Em seguida, o Traffic Manager é configurado e seus Endpoints são adicionados e conectados a ambos os App Services SCEPman.
Depois, os domínios personalizados para ambos os App Services são configurados.
Finalmente, o registro DNS CNAME é configurado, apontando seu domínio personalizado para o Traffic Manager.

Clonar App

Para clonar um App Service, primeiro você precisa criar um novo Plano de App Service em uma segunda geolocalização; é aqui que o App clonado será implantado. Você pode criá-lo no mesmo grupo de recursos do SCEPman ou em um novo. Veja a captura de tela abaixo:

Requisitos para clonar App Service (via Módulo PowerShell do SCEPman):

SCEPman 2.2 ou acima
Módulo PowerShell do SCEPman 1.6.3.0 ou acima
Permissões de Administrador Global

O comando CMDlet a seguir irá clonar seu App Service SCEPman e configurar todas as permissões necessárias:

New-SCEPmanClone -SourceAppServiceName <Seu Nome do App Service SCEPman> -TargetAppServiceName <Seu Nome do App Service clonado> -TargetAppServicePlan <Seu segundo Plano de App Service na segunda Geo Localização> -SearchAllSubscriptions 6>&1

SourceAppServiceName: O nome do App Service SCEPman existente.
TargetAppServiceName: O nome do novo App Service SCEPman clonado.
TargetAppServicePlan: O nome do Plano de App Service para a instância SCEPman clonada. O Plano de App Service deve já existir no TargetResourceGroup.
SourceResourceGroup: (Opcional) O grupo de recursos do Azure que hospeda o App Service SCEPman existente. Deixe vazio para auto-detecção.
TargetResourceGroup: (Opcional) O grupo de recursos do Azure que hospeda o novo App Service SCEPman. Deixe vazio para auto-detectar o grupo de recursos do Plano de App Service.
SourceSubscriptionId: (Opcional) O ID da Assinatura onde o SCEPman está instalado. Pode ser omitido se já estiver pré-selecionado no az ou use a flag SearchAllSubscriptions para procurar em todas as assinaturas acessíveis
TargetSubscriptionId: (Opcional) O ID da Assinatura onde o SCEPman deverá ser instalado. Pode ser omitido se for o mesmo que SourceSubscriptionId.
SearchAllSubscriptions: (Opcional) Defina essa flag para procurar o App Service SCEPman em todas as assinaturas. Caso contrário, pré-selecione a assinatura correta no az ou passe o SubscriptionId correto.

Exemplo

Clonar um App Service SCEPman existente "as-scepman-nrg5reuov63vk"

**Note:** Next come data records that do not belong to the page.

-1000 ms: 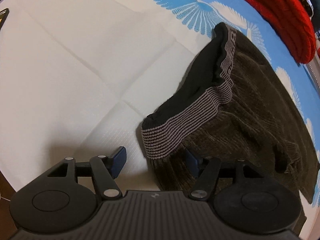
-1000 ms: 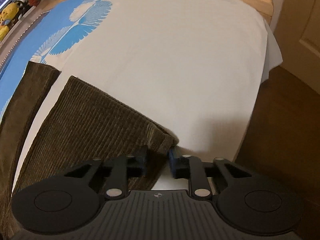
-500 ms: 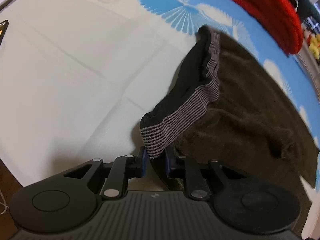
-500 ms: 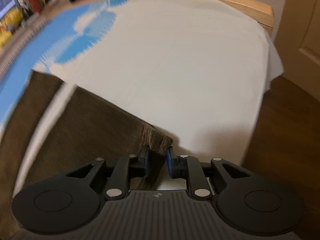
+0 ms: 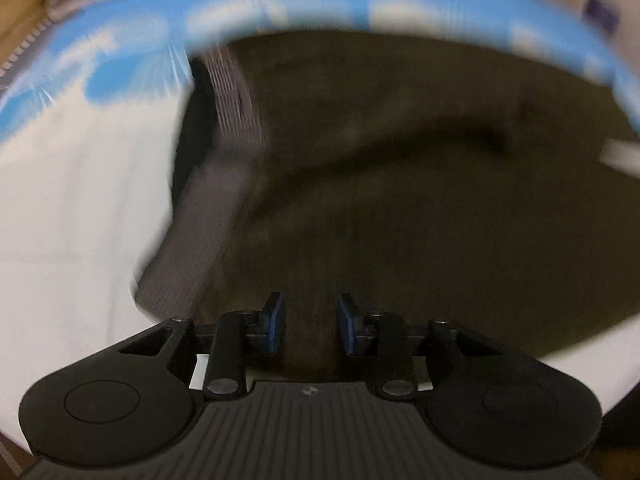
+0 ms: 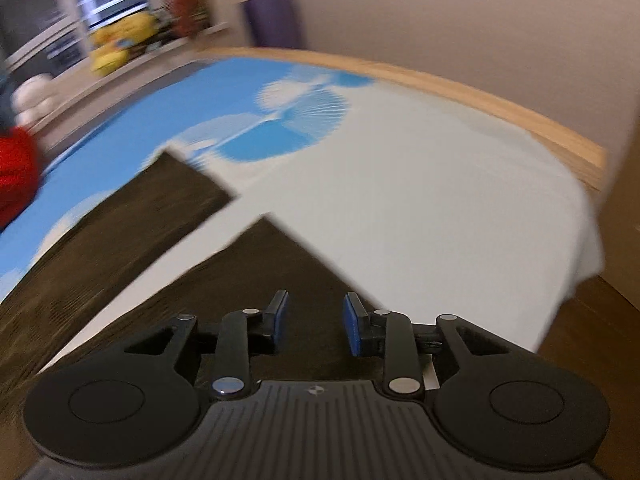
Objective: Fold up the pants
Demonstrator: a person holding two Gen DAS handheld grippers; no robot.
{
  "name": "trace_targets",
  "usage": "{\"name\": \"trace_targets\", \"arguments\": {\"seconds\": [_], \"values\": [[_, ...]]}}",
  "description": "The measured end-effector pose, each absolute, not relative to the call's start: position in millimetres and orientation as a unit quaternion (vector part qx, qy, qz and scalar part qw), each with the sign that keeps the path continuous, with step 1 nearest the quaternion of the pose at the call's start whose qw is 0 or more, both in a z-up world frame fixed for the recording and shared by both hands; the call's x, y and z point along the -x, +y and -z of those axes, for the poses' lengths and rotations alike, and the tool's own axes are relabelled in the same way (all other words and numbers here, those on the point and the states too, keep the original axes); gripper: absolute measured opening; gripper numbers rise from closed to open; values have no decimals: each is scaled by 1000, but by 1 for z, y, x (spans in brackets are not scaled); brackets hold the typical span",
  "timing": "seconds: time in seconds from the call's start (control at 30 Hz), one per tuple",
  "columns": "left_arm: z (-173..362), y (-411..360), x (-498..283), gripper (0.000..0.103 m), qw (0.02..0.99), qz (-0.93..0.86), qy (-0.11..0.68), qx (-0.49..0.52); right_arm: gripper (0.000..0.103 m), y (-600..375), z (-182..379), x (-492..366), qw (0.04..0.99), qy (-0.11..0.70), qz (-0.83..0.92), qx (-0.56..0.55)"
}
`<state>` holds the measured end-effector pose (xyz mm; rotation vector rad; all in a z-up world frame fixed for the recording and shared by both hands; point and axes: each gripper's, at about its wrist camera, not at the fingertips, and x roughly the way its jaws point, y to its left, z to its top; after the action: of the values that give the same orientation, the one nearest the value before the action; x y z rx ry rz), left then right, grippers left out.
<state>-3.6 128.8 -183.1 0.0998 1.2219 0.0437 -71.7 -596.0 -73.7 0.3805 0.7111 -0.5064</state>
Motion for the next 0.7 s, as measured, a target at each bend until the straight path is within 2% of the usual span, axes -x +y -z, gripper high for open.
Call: {"name": "trace_targets", "arguments": {"seconds": [0.07,0.17,0.23,0.3,0.37,0.5,0.7], "values": [[194,128,9,37,803,-23,592,-71,31,-583,71,67,895,349,222,-168],[179,129,11,42,827,-31,558,-60,31,-566,65,66,905,349,196,-143],[169,130,14,50,842,-34,536,-56,31,-552,56,66,915,337,183,-124],[166,127,16,53,849,-36,524,-58,31,-545,50,65,924,324,170,-108],[165,126,19,53,850,-36,522,-63,34,-535,45,65,932,314,154,-95],[169,120,18,53,849,-38,522,-71,50,-514,36,63,944,292,134,-74],[167,120,17,53,850,-43,520,-68,51,-488,33,51,950,286,110,-57]]}}
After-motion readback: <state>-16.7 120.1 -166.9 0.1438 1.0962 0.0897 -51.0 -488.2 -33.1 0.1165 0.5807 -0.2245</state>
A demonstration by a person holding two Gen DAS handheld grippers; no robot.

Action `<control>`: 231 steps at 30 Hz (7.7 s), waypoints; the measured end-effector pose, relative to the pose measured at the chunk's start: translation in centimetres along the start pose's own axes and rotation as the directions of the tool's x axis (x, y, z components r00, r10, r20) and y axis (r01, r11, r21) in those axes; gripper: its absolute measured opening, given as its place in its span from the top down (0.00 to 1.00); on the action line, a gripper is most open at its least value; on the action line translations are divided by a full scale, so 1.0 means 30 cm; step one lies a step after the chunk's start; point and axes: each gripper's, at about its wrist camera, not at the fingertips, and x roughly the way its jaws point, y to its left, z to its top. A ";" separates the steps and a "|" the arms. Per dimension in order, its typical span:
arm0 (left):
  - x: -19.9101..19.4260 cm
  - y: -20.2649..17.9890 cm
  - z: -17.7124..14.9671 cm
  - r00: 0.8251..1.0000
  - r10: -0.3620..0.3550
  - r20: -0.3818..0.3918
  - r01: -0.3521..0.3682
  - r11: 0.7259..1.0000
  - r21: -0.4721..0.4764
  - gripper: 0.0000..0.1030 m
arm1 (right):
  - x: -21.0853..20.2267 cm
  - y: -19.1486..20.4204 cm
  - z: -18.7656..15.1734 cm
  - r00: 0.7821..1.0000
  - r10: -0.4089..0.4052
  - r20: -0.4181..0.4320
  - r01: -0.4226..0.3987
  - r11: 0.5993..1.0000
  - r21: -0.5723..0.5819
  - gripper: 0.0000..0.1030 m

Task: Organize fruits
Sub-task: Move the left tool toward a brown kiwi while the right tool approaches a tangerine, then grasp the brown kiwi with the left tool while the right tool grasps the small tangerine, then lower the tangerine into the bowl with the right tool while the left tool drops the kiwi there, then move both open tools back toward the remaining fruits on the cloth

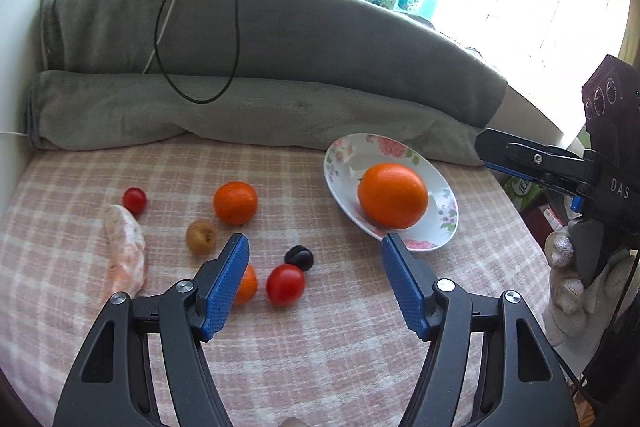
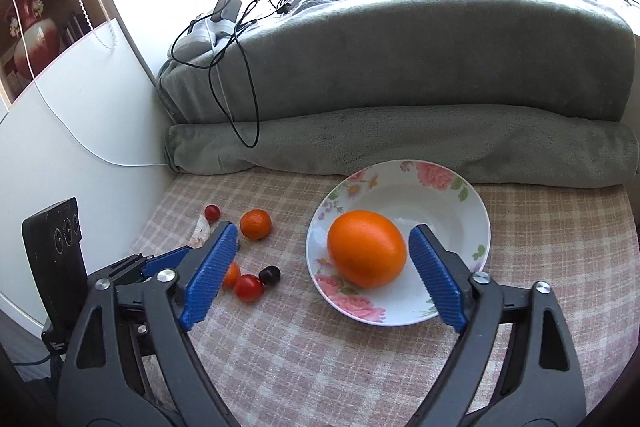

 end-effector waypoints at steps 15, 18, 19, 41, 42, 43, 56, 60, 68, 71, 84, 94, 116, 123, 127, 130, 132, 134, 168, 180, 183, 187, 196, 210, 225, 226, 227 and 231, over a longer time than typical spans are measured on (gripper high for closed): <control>-0.098 0.279 -0.037 0.987 0.159 0.003 -0.158 0.982 -0.108 0.33 | 0.077 0.139 0.014 0.999 0.007 -0.038 -0.012 0.991 -0.130 0.09; -0.122 0.326 -0.045 0.984 0.179 0.010 -0.176 0.976 -0.131 0.33 | 0.103 0.160 0.015 0.998 0.014 -0.057 -0.022 0.990 -0.141 0.09; -0.129 0.340 -0.048 0.982 0.186 0.011 -0.183 0.974 -0.136 0.33 | 0.112 0.167 0.013 0.998 0.015 -0.064 -0.024 0.989 -0.145 0.09; -0.125 0.434 -0.167 0.986 0.162 -0.040 -0.167 0.964 -0.209 0.46 | 0.308 0.327 -0.065 0.968 0.081 -0.238 -0.145 0.953 -0.264 0.14; -0.119 0.429 -0.173 0.987 0.156 -0.045 -0.162 0.964 -0.209 0.47 | 0.320 0.335 -0.071 0.965 0.081 -0.249 -0.150 0.950 -0.274 0.15; -0.114 0.424 -0.179 0.987 0.151 -0.050 -0.158 0.965 -0.207 0.49 | 0.329 0.342 -0.079 0.963 0.079 -0.257 -0.153 0.947 -0.283 0.15; -0.066 0.391 -0.222 0.987 0.125 -0.098 -0.143 0.967 -0.209 0.57 | 0.438 0.427 -0.172 0.932 0.039 -0.359 -0.187 0.903 -0.388 0.30; -0.055 0.386 -0.224 0.987 0.123 -0.102 -0.142 0.968 -0.208 0.57 | 0.468 0.433 -0.187 0.924 0.030 -0.382 -0.192 0.898 -0.395 0.35; -0.033 0.374 -0.212 0.987 0.125 -0.102 -0.144 0.966 -0.213 0.64 | 0.506 0.434 -0.192 0.915 0.024 -0.403 -0.192 0.904 -0.382 0.46; -0.018 0.361 -0.199 0.986 0.131 -0.103 -0.150 0.967 -0.207 0.66 | 0.516 0.432 -0.188 0.913 0.029 -0.408 -0.195 0.907 -0.372 0.47; -0.002 0.371 -0.200 0.984 0.140 -0.106 -0.160 0.963 -0.216 0.74 | 0.543 0.446 -0.188 0.907 0.016 -0.420 -0.192 0.905 -0.380 0.56; -0.040 0.378 -0.216 0.986 0.139 -0.088 -0.155 0.963 -0.221 0.74 | 0.535 0.438 -0.183 0.908 0.037 -0.418 -0.197 0.917 -0.347 0.62; -0.081 0.221 -0.111 0.998 0.064 0.001 -0.063 0.991 -0.121 0.74 | 0.237 0.199 0.020 0.975 0.080 -0.209 -0.121 0.974 -0.194 0.62; -0.010 0.114 -0.044 1.000 0.010 0.009 -0.009 0.998 -0.068 0.74 | 0.158 0.043 0.054 0.988 0.033 -0.149 -0.051 0.992 -0.118 0.62; 0.029 0.057 -0.018 1.000 -0.020 0.006 0.020 0.999 -0.038 0.74 | 0.131 -0.037 0.062 0.991 0.001 -0.132 -0.013 0.996 -0.088 0.62; 0.056 0.026 0.006 0.999 -0.037 0.003 0.037 0.999 -0.018 0.74 | 0.113 -0.091 0.056 0.991 -0.020 -0.130 0.011 0.998 -0.068 0.62; 0.081 -0.002 0.028 0.999 -0.047 0.002 0.047 0.999 -0.006 0.74 | 0.105 -0.126 0.050 0.991 -0.030 -0.129 0.023 0.998 -0.053 0.62; 0.106 -0.026 0.051 0.998 -0.055 0.000 0.055 0.998 0.006 0.74 | 0.100 -0.153 0.041 0.990 -0.038 -0.133 0.032 0.999 -0.042 0.62; 0.322 -0.264 0.213 0.995 -0.089 -0.051 0.094 0.990 0.107 0.70 | 0.098 -0.282 -0.054 0.986 -0.028 -0.166 0.025 1.000 -0.016 0.61; 0.272 -0.251 0.219 0.996 -0.083 -0.023 0.085 0.992 0.098 0.40 | 0.056 -0.254 -0.048 0.993 -0.059 -0.105 0.056 0.998 -0.038 0.15; 0.254 -0.242 0.220 0.997 -0.076 -0.016 0.077 0.992 0.095 0.33 | 0.049 -0.244 -0.044 0.993 -0.065 -0.096 0.061 0.997 -0.043 0.12; 0.230 -0.224 0.217 0.997 -0.071 -0.010 0.071 0.993 0.092 0.33 | 0.042 -0.222 -0.039 0.994 -0.074 -0.084 0.070 0.996 -0.051 0.10; 0.154 -0.131 0.217 0.999 -0.047 0.022 0.046 0.996 0.073 0.32 | 0.026 -0.128 -0.044 0.997 -0.054 -0.061 0.049 0.995 -0.084 0.10; 0.043 0.059 0.190 0.998 0.030 0.049 -0.031 0.999 0.016 0.32 | 0.026 0.081 -0.059 0.997 0.007 -0.076 -0.022 0.980 -0.197 0.10; 0.001 0.250 0.101 0.995 0.102 0.009 -0.101 0.994 -0.036 0.33 | 0.157 0.240 -0.153 0.972 0.087 -0.217 -0.137 0.963 -0.231 0.10; 0.004 0.259 0.093 0.995 0.102 0.004 -0.102 0.994 -0.038 0.33 | 0.168 0.248 -0.161 0.971 0.087 -0.225 -0.139 0.963 -0.231 0.10; 0.007 0.267 0.086 0.995 0.102 -0.003 -0.102 0.994 -0.040 0.33 | 0.179 0.257 -0.169 0.968 0.086 -0.234 -0.142 0.962 -0.232 0.10; 0.027 0.294 0.063 0.995 0.091 -0.027 -0.093 0.994 -0.054 0.37 | 0.231 0.284 -0.201 0.953 0.102 -0.285 -0.167 0.962 -0.217 0.21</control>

New-SCEPmanClone -SourceAppServiceName as-scepman-nrg5reuov63vk -TargetAppServiceName as-scepman-clone -TargetAppServicePlan asp-scepman-geo2 -SearchAllSubscriptions 6>&1

Após a conclusão bem-sucedida da implantação, navegue até o App Service clonado e verifique na página inicial do SCEPman se todas as permissões estão definidas corretamente e tudo está verde e conectado (isso pode levar até 3 minutos após a conclusão da implantação).

Para evitar um ponto único de falha, recomendamos definir o WEBSITE_RUN_FROM_PACKAGE do App Service clonado para o segundo host de artefatos independente no Azure.

Canal de produção:

https://install.scepman.com/dist/Artifacts.zip

O App Service original deve ter o primeiro host de artefatos por padrão, que aponta para um repositório do GitHub. Para mais informações, por favor verifique Artefatos da Aplicação.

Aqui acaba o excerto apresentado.